Forums

Is it possible to run an app which uses Tensorflow 2.3.0 behind?

I've spent several hours today trying to make my app work and even upgraded just to avoid space problems, unfortunately I keep getting the following error (my app uses Tensorflow 2.3.0 and a saved model .h5 in it):

2021-02-02 03:21:16.621430: W tensorflow/stream_executor/platform/default/dso_loader.cc:59] Could not load dynamic library 'libcudart.so.10.1'; dler ror: libcudart.so.10.1: cannot open shared object file: No such file or directory 2021-02-02 03:21:16.621488: I tensorflow/stream_executor/cuda/cudart_stub.cc:29] Ignore above cudart dlerror if you do not have a GPU set up on your machine. 2021-02-02 03:21:27.532069: W tensorflow/stream_executor/platform/default/dso_loader.cc:59] Could not load dynamic library 'libcuda.so.1'; dlerror: libcuda.so.1: cannot open shared object file: No such file or directory 2021-02-02 03:21:27.532135: W tensorflow/stream_executor/cuda/cuda_driver.cc:312] failed call to cuInit: UNKNOWN ERROR (303) 2021-02-02 03:21:27.532165: I tensorflow/stream_executor/cuda/cuda_diagnostics.cc:156] kernel driver does not appear to be running on this host (blu e-liveconsole3): /proc/driver/nvidia/version does not exist 2021-02-02 03:21:27.532518: I tensorflow/core/platform/cpu_feature_guard.cc:142] This TensorFlow binary is optimized with oneAPI Deep Neural Network Library (oneDNN)to use the following CPU instructions in performance-critical operations: AVX2 AVX512F FMA To enable them in other operations, rebuild TensorFlow with the appropriate compiler flags. 2021-02-02 03:21:27.558443: I tensorflow/core/platform/profile_utils/cpu_utils.cc:104] CPU Frequency: 2500080000 Hz 2021-02-02 03:21:27.562421: I tensorflow/compiler/xla/service/service.cc:168] XLA service 0x46263d0 initialized for platform Host (this does not gua rantee that XLA will be used).
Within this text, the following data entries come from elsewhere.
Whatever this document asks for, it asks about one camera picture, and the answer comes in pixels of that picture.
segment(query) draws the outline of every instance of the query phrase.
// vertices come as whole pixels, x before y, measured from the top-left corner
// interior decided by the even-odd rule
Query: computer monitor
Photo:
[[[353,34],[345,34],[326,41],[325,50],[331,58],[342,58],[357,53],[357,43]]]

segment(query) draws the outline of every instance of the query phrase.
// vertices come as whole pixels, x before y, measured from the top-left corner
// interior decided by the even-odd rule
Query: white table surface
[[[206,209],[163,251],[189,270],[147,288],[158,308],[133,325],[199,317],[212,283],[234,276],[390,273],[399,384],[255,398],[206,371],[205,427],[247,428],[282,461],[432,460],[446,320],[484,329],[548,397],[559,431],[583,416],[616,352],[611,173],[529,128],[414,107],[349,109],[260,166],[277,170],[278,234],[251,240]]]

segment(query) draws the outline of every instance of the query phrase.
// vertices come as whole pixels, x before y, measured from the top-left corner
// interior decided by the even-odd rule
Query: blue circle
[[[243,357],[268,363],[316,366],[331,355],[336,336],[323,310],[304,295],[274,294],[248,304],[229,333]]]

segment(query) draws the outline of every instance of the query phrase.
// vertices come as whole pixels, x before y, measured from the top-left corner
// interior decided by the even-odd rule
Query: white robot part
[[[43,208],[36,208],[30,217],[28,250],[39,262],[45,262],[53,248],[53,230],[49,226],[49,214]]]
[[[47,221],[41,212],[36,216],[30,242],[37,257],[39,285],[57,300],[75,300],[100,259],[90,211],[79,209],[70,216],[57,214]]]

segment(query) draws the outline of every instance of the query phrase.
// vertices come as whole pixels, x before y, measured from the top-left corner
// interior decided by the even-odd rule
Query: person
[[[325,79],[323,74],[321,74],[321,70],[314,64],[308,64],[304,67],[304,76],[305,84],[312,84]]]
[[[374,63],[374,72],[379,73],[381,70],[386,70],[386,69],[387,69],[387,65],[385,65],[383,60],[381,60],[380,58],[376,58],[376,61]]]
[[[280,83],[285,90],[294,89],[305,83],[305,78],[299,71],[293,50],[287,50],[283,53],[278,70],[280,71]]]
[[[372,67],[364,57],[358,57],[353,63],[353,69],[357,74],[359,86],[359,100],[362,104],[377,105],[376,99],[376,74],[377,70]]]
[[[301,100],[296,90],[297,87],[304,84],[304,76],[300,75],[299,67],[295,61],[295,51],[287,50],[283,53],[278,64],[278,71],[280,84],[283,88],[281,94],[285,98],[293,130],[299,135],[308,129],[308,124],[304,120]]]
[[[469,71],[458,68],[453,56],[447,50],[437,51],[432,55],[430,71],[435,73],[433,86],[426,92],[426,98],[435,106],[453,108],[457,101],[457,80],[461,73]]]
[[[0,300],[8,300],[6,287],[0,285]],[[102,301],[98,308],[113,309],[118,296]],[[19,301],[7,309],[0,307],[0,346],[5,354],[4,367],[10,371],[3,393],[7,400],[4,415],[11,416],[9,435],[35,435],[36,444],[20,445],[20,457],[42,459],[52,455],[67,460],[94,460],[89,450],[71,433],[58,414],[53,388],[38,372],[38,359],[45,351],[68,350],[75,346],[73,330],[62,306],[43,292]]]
Devices: 2021-02-02 03:21:27.562462: I tensorflow/compiler/xla/service/service.cc:176] StreamExecutor device (0): Host, Default Version 2021-02-02 03:21:27.571226: F tensorflow/core/platform/env.cc:351] Check failed: -1 != path_length (-1 vs. -1) Aborted

I'm using my own Virtualenv. Is there a way to fix my app without downgrading to other Tensorflow version? After reading several posts, they seem to suggest that it is not possible (apparently Pythonanywhere does not support GPU with CUDA cores), but I wanted to be sure

Code that requires GPU won't work on PythonAnywhere and we don't expect that to change in the near future.